Sotomayor listed a net worth of $740,000, consisting primarily of equity in a $1 million condo in New York's Greenwich Village. She reported having $32,000 in cash and bank accounts, and personal property worth $108,000. She reported owning no stocks, bonds, mutual funds, or other non-real estate investments.

Under liabilities, she listed a $381,000 mortgage, $15,000 in credit-card bills, and a $15,000 dentist's bill.

Previous financial disclosure reports showed her with an annual income of about $200,000.

As far as community service, Sotomayor said judges were limited in what they may do, but she outlined that she regularly judges moot court competitions, frequently speaks about being a female judge at "Take Your Daughter to Work Day" events, and once a year hosts a workshop for inner-city children.

The children conduct a mock trial of Goldilocks, "who stands charged with third-degree burglary with intent to commit larceny."

Early in the confirmation battle, Sotomayor's speeches have proven more controversial than her judicial opinions, and reporters and committee staff have a large number of them, along with interviews, to explore - both in English and Spanish. There are more than 60 speeches.

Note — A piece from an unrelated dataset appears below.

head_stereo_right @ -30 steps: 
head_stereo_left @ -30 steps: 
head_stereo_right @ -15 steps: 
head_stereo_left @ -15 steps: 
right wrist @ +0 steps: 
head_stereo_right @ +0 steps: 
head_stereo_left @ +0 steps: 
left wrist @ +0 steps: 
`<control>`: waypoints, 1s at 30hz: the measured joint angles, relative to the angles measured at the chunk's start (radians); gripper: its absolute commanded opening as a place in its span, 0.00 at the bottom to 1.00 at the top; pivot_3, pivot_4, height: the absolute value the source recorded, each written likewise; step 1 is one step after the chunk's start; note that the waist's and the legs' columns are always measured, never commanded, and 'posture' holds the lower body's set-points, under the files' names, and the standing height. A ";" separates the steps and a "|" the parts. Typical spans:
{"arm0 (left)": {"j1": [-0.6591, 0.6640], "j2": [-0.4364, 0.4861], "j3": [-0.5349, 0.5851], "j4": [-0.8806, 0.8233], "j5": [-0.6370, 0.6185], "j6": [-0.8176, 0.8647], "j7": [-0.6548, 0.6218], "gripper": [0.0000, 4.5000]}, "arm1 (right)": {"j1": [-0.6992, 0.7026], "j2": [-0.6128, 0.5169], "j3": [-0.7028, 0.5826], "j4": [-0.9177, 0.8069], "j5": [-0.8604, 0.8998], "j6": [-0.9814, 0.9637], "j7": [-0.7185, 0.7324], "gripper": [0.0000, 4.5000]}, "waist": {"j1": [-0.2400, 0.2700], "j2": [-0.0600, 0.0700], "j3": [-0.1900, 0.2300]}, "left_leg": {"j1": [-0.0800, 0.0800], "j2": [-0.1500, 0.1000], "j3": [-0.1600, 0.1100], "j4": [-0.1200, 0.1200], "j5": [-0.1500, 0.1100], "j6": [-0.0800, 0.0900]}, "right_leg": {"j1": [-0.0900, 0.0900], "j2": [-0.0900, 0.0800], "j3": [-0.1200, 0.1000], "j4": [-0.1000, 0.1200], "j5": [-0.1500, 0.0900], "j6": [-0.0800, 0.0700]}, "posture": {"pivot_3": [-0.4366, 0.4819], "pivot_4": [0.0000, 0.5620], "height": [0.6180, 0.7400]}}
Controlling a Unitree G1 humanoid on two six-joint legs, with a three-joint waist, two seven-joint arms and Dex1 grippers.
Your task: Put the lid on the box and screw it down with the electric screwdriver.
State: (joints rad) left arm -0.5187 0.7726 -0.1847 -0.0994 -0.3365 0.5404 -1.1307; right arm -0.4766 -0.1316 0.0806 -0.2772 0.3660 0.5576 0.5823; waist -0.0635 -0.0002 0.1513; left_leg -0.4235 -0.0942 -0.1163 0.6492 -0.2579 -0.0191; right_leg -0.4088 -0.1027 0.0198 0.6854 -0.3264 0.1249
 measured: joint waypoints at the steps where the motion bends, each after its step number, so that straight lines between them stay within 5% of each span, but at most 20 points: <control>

Craig wrote on the White House blog that the "historically fast completion of the exhaustive questions" should lead to her swift consideration by the Senate and allow her to be on the court by September to help choose the court's cases for the next term.

He noted that Sotomayor turned in her questionnaire just nine days after Obama nominated her, compared with 13 days for Chief Justice John G. Roberts Jr., 15 days for Justice Ruth Bader Ginsburg, and 30 days for Justice Samuel A. Alito Jr.

If confirmed, Sotomayor would be the first Hispanic and only the third woman to serve on the court.

She returned to Capitol Hill yesterday for a third day of individual visits with senators. By week's end, she will have met with more than one-quarter of the Senate, and all but a few members of the Judiciary Committee.

Sen. Patrick J. Leahy (D., Vt.), the Judiciary Committee chairman, wants hearings to begin next month, with the goal of holding a confirmation vote before Congress leaves in early August for a monthlong summer vacation.

He is negotiating with the top Republican on the committee, Sen. Jeff Sessions of Alabama, who says he would rather go slower in delving into Sotomayor's voluminous record, with hearings set for September.

This article includes information from the Associated Press.